Task statement »
Using the records below, quote only the span that opens with the line containing "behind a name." and closes with the line containing "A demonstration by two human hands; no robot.", exactly and inclusively.

(Records excerpted from a collection)
__________

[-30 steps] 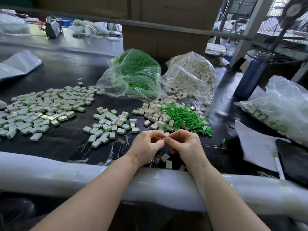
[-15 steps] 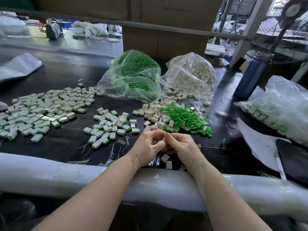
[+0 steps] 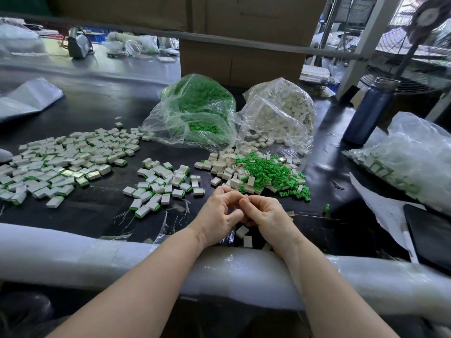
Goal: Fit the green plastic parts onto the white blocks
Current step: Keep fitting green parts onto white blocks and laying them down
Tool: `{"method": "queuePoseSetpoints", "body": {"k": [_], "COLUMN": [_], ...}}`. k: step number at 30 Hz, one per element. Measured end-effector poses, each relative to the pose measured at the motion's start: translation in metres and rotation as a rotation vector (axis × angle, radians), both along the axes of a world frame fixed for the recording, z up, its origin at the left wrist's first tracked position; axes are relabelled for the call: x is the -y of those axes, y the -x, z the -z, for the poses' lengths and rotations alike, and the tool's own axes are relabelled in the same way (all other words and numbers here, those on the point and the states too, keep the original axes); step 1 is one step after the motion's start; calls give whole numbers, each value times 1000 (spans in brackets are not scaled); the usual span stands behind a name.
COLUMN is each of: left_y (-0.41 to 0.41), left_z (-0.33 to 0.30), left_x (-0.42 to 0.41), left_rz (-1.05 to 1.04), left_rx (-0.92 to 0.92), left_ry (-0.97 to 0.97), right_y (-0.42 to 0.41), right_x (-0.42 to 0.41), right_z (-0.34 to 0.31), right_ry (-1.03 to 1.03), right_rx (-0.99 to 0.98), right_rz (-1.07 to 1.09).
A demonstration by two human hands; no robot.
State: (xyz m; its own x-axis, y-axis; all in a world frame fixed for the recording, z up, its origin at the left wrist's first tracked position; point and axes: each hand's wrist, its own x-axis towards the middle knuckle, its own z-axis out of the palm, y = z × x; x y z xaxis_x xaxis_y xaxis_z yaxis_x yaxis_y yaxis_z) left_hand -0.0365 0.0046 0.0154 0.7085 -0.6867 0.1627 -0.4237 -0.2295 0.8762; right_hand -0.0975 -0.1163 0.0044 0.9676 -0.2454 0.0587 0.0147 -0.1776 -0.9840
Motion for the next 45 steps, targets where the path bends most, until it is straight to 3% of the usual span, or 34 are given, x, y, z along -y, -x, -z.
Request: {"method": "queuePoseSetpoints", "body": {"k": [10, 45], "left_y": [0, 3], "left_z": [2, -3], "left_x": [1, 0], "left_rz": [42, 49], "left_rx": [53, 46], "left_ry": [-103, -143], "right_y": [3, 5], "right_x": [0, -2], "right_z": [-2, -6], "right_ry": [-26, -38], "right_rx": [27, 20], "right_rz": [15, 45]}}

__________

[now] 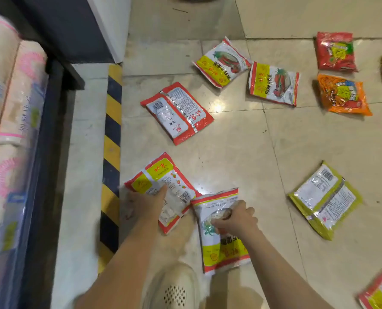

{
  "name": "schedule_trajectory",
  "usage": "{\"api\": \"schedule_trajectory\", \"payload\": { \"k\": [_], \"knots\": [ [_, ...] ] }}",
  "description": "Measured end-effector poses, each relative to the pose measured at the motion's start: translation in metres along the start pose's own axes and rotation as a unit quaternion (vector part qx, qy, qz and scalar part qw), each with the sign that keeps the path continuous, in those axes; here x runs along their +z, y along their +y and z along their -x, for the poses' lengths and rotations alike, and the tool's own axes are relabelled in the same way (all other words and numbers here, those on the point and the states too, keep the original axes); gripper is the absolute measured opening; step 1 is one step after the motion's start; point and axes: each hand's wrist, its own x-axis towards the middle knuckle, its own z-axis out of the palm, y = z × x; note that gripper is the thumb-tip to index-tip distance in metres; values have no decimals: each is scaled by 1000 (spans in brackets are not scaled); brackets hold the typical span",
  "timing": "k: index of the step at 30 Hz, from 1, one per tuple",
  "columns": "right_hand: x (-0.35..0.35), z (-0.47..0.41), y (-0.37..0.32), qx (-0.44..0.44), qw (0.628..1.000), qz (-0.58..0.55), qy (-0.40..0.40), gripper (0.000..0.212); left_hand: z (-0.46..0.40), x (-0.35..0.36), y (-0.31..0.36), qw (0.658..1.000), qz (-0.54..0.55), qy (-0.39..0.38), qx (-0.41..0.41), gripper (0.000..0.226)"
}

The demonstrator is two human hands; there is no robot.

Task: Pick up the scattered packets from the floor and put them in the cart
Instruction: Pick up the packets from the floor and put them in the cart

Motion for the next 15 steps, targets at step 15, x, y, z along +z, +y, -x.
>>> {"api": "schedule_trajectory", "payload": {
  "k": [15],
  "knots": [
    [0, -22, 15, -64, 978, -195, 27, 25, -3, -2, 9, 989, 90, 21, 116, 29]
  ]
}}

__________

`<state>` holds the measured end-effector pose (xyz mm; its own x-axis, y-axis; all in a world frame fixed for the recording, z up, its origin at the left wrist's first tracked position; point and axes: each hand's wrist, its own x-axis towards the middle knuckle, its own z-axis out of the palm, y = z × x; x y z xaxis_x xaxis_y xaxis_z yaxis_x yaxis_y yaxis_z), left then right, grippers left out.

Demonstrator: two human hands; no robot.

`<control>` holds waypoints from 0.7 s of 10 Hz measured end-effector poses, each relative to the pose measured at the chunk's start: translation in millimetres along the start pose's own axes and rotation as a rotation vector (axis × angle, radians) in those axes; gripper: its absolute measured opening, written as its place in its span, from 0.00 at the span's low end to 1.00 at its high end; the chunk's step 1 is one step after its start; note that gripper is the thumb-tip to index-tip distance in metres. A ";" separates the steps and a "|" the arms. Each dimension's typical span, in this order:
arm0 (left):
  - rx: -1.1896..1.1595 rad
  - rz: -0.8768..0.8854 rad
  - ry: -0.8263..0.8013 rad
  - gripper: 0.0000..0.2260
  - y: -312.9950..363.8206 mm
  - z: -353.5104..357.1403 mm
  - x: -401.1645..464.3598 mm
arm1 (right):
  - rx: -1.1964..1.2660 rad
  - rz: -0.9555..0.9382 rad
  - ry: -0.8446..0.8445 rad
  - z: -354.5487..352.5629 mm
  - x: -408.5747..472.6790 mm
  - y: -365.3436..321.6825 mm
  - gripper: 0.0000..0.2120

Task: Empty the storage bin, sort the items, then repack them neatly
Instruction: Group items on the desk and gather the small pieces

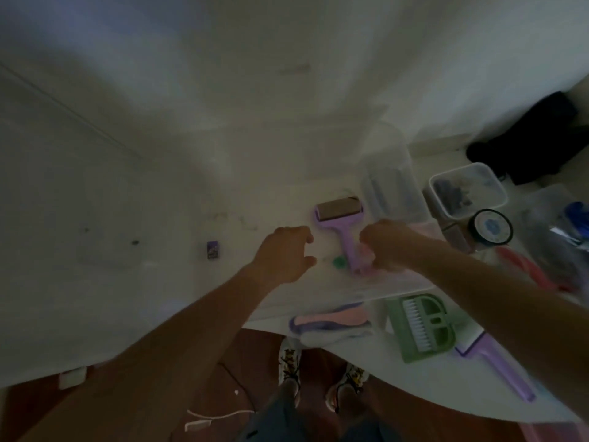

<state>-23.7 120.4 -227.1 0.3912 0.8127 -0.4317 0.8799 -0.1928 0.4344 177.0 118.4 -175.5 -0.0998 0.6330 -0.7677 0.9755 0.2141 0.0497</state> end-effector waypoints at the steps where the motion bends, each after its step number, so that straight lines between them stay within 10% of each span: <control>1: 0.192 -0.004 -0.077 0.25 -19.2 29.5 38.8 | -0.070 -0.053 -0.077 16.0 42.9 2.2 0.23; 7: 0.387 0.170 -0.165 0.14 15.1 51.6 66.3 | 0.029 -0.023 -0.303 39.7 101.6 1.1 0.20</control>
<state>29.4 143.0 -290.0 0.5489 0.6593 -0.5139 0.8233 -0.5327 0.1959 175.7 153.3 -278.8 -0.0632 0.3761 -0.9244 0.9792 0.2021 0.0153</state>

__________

Exercise result »
Tool: `{"method": "queuePoseSetpoints", "body": {"k": [_], "COLUMN": [_], ...}}`. k: step number at 30 Hz, one per element. Measured end-effector poses, each relative to the pose measured at the motion's start: translation in metres and rotation as a rotation vector (axis × angle, radians), both along the axes of a world frame fixed for the recording, z up, its origin at the left wrist's first tracked position; axes are relabelled for the call: x is the -y of those axes, y the -x, z the -z, for the poses' lengths and rotations alike, and the tool's own axes are relabelled in the same way (all other words and numbers here, those on the point and the states too, keep the original axes); step 1 is one step after the motion's start; calls give whole numbers, each value times 1000 (spans in brackets are not scaled); the usual span stands behind a name.
COLUMN is each of: left_y (-0.41 to 0.41), left_z (-0.33 to 0.30), left_x (-0.42 to 0.41), left_rz (-1.05 to 1.04), left_rx (-0.92 to 0.92), left_ry (-0.97 to 0.97), right_y (-0.42 to 0.41), right_x (-0.42 to 0.41), right_z (-0.34 to 0.31), right_ry (-1.03 to 1.03), right_rx (-0.99 to 0.98), right_rz (-1.07 to 1.09).
A demonstration by two human hands; no robot.

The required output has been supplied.